A rescue factor abolishing neuronal cell death by a wide spectrum of familial Alzheimer's disease genes and Abeta -- Data Supplement - Supplemental Data -- Proceedings of the National Academy of Sciences

Supplementary material for Hashimoto et al. (2001) Proc. Natl. Acad. Sci. USA 98 (11), 6336–6341. (10.1073/pnas.101133498)

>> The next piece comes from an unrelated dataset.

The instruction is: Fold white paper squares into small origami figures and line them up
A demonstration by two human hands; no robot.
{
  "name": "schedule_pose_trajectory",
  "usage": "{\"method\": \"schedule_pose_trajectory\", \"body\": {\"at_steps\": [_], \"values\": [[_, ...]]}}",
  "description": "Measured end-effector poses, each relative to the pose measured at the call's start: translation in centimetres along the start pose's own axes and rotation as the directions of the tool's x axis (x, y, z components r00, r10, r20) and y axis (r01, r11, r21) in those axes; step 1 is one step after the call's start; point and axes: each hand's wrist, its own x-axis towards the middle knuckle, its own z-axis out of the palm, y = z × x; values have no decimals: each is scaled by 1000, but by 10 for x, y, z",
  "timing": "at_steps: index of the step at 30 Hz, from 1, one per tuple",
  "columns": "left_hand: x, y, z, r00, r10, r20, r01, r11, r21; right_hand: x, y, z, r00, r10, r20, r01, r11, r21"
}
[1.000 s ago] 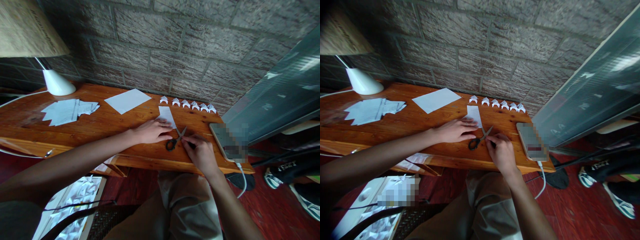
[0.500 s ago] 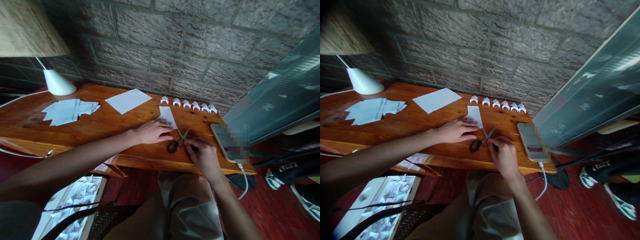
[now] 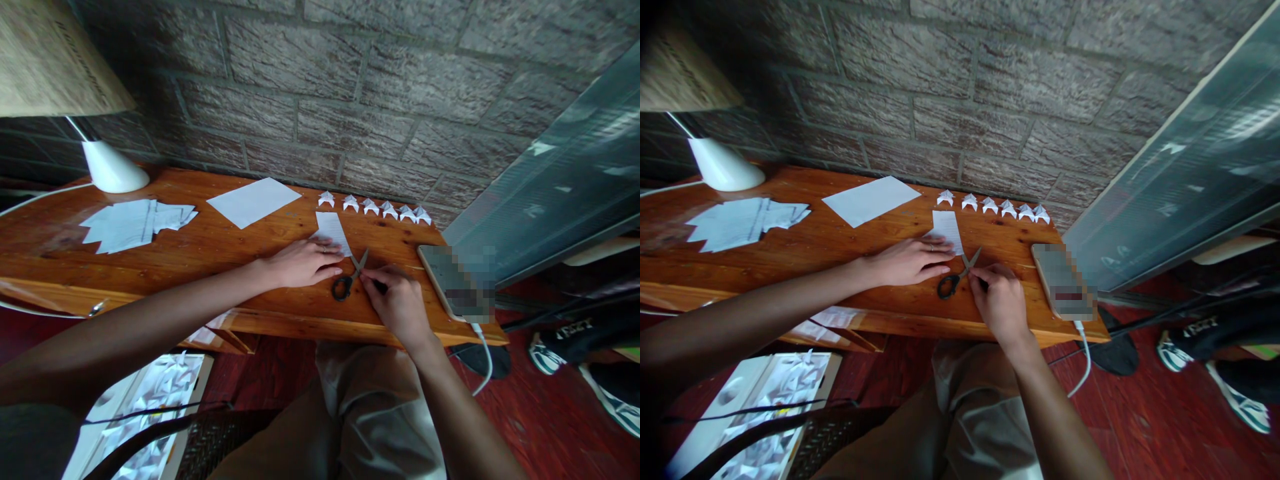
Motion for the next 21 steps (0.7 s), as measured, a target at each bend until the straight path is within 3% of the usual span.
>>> {"method": "schedule_pose_trajectory", "body": {"at_steps": [11, 21], "values": [[0, -1, 3, 999, 34, -18, -34, 999, 29, -8, 3, -3, 1000, -1, -27, 2, 1000, 7], [0, 1, 2, 999, 5, -33, -5, 1000, -19, 9, 4, 4, 1000, 19, -2, -19, 1000, -12]]}}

Supplemental Figure 7 Fig. 7.
Effect of synthetic Humanin (sHN) and its derivatives on neuronal cell viability decreased by familial Alzheimer’s disease (FAD) genes and expression of FAD genes. (A) Cell viability measurement by metabolic activity of viable cells. F11 cells were transfected with pcDNA (vec) or pcDNA encoding V642I-APP, M146L-PS-1, or N141I-PS-2 in the presence or absence of 10 µM sHN, 10 nM synthetic S14G HN (sHNG), or 10 µM synthetic C8A HN (sHNA) for 72 hr. Cell viability was measured by WST-8 assay; the y axis indicates the absorbance at 450 nm wave length (arbitrary units per well). (B) Lack of the effect of sHN, sHNG, or sHNA on the expression of V642I-APP, M146L-PS-1, or N141I-PS-2. F11 cells were transfected with V642I-APP (Top), M146L-PS-1 (Bottom), or N141I-PS-2 cDNA (Middle) and were treated with 10 µM sHN, sHNG, or sHNA. At 72 hr after the onset of transfection, cell lysates were submitted to immunoblot analysis with antibodies for the cognate FAD gene products. Arrows indicate corresponding FAD proteins in a holoprotein form.